Devraj decided it was time to take matters into his own hands. He looked for a sturdy bamboo stick and built a landing pit with discarded mattresses and began training in the village fields. “I developed my own technique and somehow managed to make it to the district meet with a few years of training and bagged a silver. That was my first-ever medal. No one had fibre poles at that meet. It was more like a village games competition,” he says.

But Devraj’s aspirations were bigger, and for that, he knew he would have to move to the city. The teenager took a loan from his parents and moved out to Jaipur after finishing school. Devraj’s farmer family have never been supportive of his sporting endeavours. “They feel I am wasting time and money,” he says.
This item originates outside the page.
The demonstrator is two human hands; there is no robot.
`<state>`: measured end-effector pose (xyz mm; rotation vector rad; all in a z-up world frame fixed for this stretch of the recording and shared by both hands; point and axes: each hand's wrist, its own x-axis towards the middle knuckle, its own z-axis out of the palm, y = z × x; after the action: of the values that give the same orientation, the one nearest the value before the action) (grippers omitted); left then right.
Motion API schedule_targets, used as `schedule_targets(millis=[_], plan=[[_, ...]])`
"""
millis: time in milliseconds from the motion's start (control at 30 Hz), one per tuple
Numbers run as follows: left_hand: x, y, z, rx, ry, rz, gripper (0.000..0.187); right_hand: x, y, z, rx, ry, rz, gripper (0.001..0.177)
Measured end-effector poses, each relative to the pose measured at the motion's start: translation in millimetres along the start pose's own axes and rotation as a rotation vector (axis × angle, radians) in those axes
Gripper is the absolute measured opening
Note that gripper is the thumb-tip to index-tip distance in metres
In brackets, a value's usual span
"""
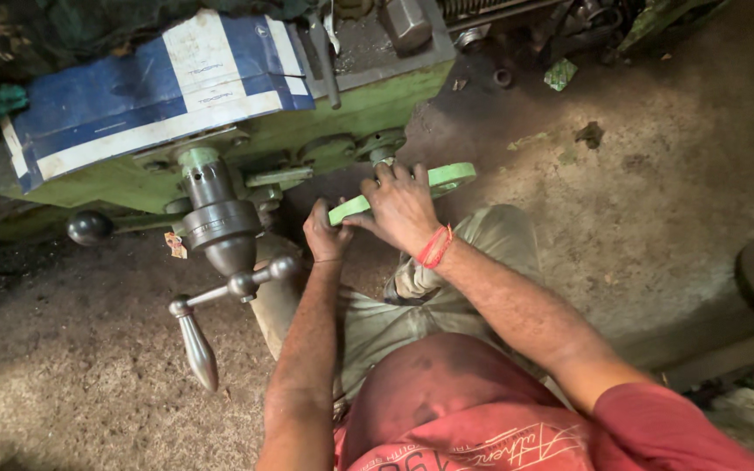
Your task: The person operates a milling machine by turning a green handwheel with both hands to adjust the machine's position. The camera is head-mounted and frequently shakes, obscuring the view of the machine and hands.
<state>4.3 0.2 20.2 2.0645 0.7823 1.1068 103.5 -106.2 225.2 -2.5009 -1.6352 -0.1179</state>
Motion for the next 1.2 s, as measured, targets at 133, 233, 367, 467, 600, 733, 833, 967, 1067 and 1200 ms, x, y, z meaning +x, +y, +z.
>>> schedule_targets(millis=[133, 233, 367, 467, 600, 733, 833, 967, 1067, 1200], plan=[[-0.3, 0.3, 0.6, -0.020, -0.009, -0.019, 0.037, 0.9, -0.7, -1.8, -0.007, -0.028, 0.004, 0.058], [-1.3, -1.0, 0.6, -0.017, -0.016, -0.039, 0.038, 1.1, -1.8, -1.4, -0.032, -0.017, -0.005, 0.058], [-2.4, -2.2, 2.4, -0.011, 0.007, -0.024, 0.037, 0.8, -2.7, 0.1, -0.043, 0.004, -0.008, 0.059], [-2.5, -3.6, 3.1, -0.016, -0.003, -0.032, 0.036, 1.2, -2.7, 1.0, -0.038, -0.020, -0.002, 0.059], [-4.1, -5.3, 3.5, -0.002, 0.003, -0.030, 0.037, 2.8, -4.2, 1.9, -0.053, -0.066, 0.006, 0.061], [-7.2, -10.8, 6.5, 0.015, 0.005, -0.023, 0.035, 3.1, -6.1, 2.5, -0.058, -0.058, 0.019, 0.059], [-12.2, -20.7, 10.1, -0.012, -0.010, -0.025, 0.032, 1.9, -7.3, 3.5, -0.034, -0.021, 0.008, 0.056], [-20.1, -37.8, 14.8, 0.019, -0.018, 0.005, 0.032, 0.3, -8.8, 3.4, -0.043, 0.063, -0.029, 0.056], [-25.3, -47.0, 20.3, -0.006, -0.001, 0.057, 0.044, 0.4, -9.6, 2.0, -0.049, 0.058, -0.042, 0.056], [-27.9, -52.5, 25.6, 0.078, -0.039, -0.057, 0.040, 1.2, -13.5, 0.1, -0.054, 0.048, -0.052, 0.055]])
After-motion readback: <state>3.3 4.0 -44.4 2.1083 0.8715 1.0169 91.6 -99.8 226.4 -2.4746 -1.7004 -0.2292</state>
Devraj had briefly followed his parents’ direction and took up a job in a cloth factory in the town. “I worked one week at the factory as a helper. The sound of the machines was deafening and my ears would ring even after I went home. That one week made me realise that it wasn’t a job but a death sentence to my dreams. So I borrowed the money and left home for good,” recalls Devraj while holding back his tears.
When Devraj reached Delhi he felt life would finally change for good but his training got disrupted due to the covid induced lockdowns which forced the stadiums to shut their doors. When training resumed at JLN the vaulter was hit by another roadblock, missing pole vault apparatus. It’s been eight months since there has been no pole vault apparatus at Sports Authority of India’s JLN stadium that has forced several budding vaulters to quit the sport.

The view from Devraj’s shared balcony. (Pic: Andrew Amsan)

But for Devraj quitting wasn’t an option. The next nearest stadium with a vault apparatus was across the border in Faridabad about 50 kilometres from his house.

“It takes one and half hours, one way, to reach the sports complex in Faridabad. Ideally, I should be training six days a week but since I can’t afford the metro fair so I go three times a week,” he says. A rough calculation shows Devraj would have to spend 30 per cent of his paltry salary on travel alone if he goes to Faridabad regularly.

“With my current salary, I can’t even afford shoes. All the shoes that I have are discarded footwear from other athletes. (Devraj points to the torn patch on his sole). I have just one proper meal a day and going to train so far means cutting down even on that,” says the dejected youngster.